Aquella noche a pesar de la insistente lluvia también pudo verla, decidiendo entonces que había llegado el momento justo de saber en verdad de quién podría tratarse. Tras doblar una esquina se escondió rápidamente, esperando que al aparecer a su lado pudiera abordarla, pero se desanimó al constatar que transcurría el tiempo y no pasaba absolutamente nada. Después, nada más echar a andar, ella volvió a aparecer de nuevo, limitándose como siempre a seguirle a corta distancia y en silencio.
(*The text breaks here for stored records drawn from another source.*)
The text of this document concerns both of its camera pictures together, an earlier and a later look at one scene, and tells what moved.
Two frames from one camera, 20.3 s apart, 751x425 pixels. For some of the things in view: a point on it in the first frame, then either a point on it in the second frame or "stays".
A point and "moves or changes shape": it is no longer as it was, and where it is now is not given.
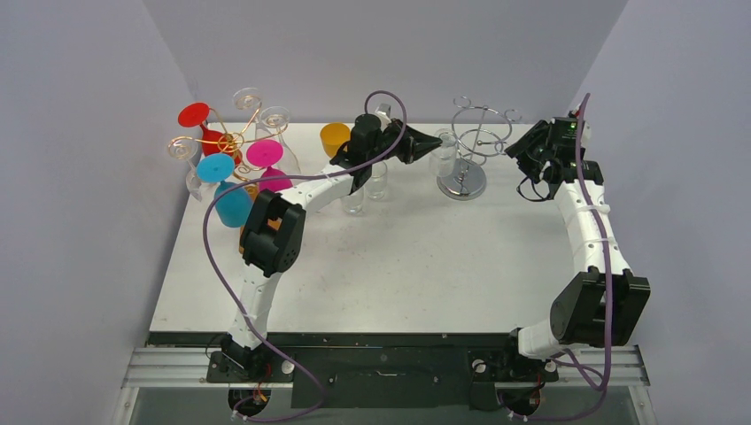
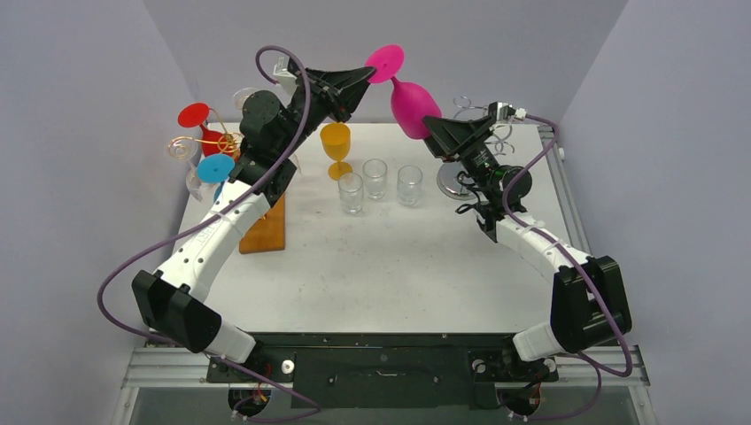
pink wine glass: x=267 y=153 moves or changes shape
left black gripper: x=414 y=144 to x=339 y=92
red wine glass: x=194 y=114 stays
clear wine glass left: x=193 y=183 stays
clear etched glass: x=443 y=158 moves or changes shape
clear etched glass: x=353 y=203 stays
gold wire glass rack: x=231 y=142 stays
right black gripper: x=524 y=149 to x=465 y=141
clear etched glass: x=377 y=183 stays
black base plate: x=368 y=369 stays
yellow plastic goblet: x=333 y=135 stays
Tomó la decisión de que al llegar a casa comentaría todo aquello con los demás, pero tuvo que desistir al momento, recordando con pena y tristeza, como hacía ya tiempo, en aquella única ocasión que se atrevió a hablar de ello en el comedor a la hora del desayuno, se sintió profundamente muy dolido y ofendido, ante la incredulidad, risa, y comentarios faltos de todo respeto que de su relato hicieron todos.

Consultando su reloj y seriamente preocupado por lo avanzado de la hora, aceleró el paso seguido siempre por su fiel acompañante, mientras comentaba para sí y en voz baja, lo tarde que era, y lo mucho que se enfadaban en su actual vivienda, el Hospital Siquiátrico Provincial, cada vez que algún residente llegaba tarde para la cena.